Your instructions: Give back only the lines from the one with "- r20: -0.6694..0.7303" through the last line of the data, exactly as they appear.

Input data:
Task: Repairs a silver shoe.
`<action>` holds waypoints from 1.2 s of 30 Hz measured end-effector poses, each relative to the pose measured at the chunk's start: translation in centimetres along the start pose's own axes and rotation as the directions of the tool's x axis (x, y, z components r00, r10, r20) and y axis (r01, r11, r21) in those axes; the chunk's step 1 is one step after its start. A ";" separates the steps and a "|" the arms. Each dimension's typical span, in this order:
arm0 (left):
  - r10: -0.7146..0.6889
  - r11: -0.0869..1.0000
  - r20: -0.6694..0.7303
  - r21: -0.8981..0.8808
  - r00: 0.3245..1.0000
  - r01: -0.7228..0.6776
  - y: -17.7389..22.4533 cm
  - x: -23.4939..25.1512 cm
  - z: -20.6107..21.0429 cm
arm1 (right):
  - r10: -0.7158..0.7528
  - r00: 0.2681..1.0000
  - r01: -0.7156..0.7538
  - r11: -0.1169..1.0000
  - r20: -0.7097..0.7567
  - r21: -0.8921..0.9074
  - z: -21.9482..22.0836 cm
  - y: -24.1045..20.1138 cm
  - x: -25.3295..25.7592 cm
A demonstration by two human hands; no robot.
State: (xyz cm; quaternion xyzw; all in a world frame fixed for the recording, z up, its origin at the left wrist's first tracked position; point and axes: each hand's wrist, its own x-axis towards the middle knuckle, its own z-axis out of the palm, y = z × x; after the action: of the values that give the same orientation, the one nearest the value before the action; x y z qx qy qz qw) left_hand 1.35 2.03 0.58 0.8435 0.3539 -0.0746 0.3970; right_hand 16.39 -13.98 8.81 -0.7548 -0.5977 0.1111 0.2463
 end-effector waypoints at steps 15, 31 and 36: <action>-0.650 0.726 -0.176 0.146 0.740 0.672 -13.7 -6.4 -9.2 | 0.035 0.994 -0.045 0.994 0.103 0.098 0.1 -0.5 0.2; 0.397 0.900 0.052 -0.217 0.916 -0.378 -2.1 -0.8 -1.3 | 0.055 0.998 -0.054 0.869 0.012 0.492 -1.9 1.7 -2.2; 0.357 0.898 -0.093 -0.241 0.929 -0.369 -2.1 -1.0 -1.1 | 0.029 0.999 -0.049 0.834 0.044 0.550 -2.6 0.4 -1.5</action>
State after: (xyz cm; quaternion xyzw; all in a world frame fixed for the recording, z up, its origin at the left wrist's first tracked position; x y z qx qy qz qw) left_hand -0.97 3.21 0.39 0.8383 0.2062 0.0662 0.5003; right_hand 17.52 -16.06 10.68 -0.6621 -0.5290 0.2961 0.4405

Solution below:
  - r20: -0.6694..0.7303
  - r21: -0.8981..0.8808
  - r00: 0.3245..1.0000
  - r01: -0.7228..0.6776
  - y: -17.7389..22.4533 cm
  - x: -23.4939..25.1512 cm
  - z: -20.6107..21.0429 cm
arm1 (right):
  - r10: -0.7158..0.7528
  - r00: 0.2681..1.0000
  - r01: -0.7156..0.7538
  - r11: -0.1169..1.0000
  - r20: -0.7097..0.7567
  - r21: -0.8921..0.9074
  - z: -21.9482..22.0836 cm
  - y: -24.1045..20.1138 cm
  - x: -25.3295..25.7592 cm
A demonstration by two human hands; no robot.
State: (xyz cm; quaternion xyzw; all in a world frame fixed for the recording, z up, its origin at the left wrist's first tracked position; point and axes: each hand's wrist, its own x-axis towards the middle knuckle, its own z-axis out of the palm, y = z × x; after the action: of the values that give the same orientation, the one nearest the value before the action; x y z qx qy qz qw) left_hand 1.35 2.03 0.58 0.8435 0.3539 -0.0746 0.3970; right_hand 16.39 -13.98 8.81 -0.7548 -0.5977 0.1111 0.2463
 end-effector waypoints at steps 15, 31 and 36: <action>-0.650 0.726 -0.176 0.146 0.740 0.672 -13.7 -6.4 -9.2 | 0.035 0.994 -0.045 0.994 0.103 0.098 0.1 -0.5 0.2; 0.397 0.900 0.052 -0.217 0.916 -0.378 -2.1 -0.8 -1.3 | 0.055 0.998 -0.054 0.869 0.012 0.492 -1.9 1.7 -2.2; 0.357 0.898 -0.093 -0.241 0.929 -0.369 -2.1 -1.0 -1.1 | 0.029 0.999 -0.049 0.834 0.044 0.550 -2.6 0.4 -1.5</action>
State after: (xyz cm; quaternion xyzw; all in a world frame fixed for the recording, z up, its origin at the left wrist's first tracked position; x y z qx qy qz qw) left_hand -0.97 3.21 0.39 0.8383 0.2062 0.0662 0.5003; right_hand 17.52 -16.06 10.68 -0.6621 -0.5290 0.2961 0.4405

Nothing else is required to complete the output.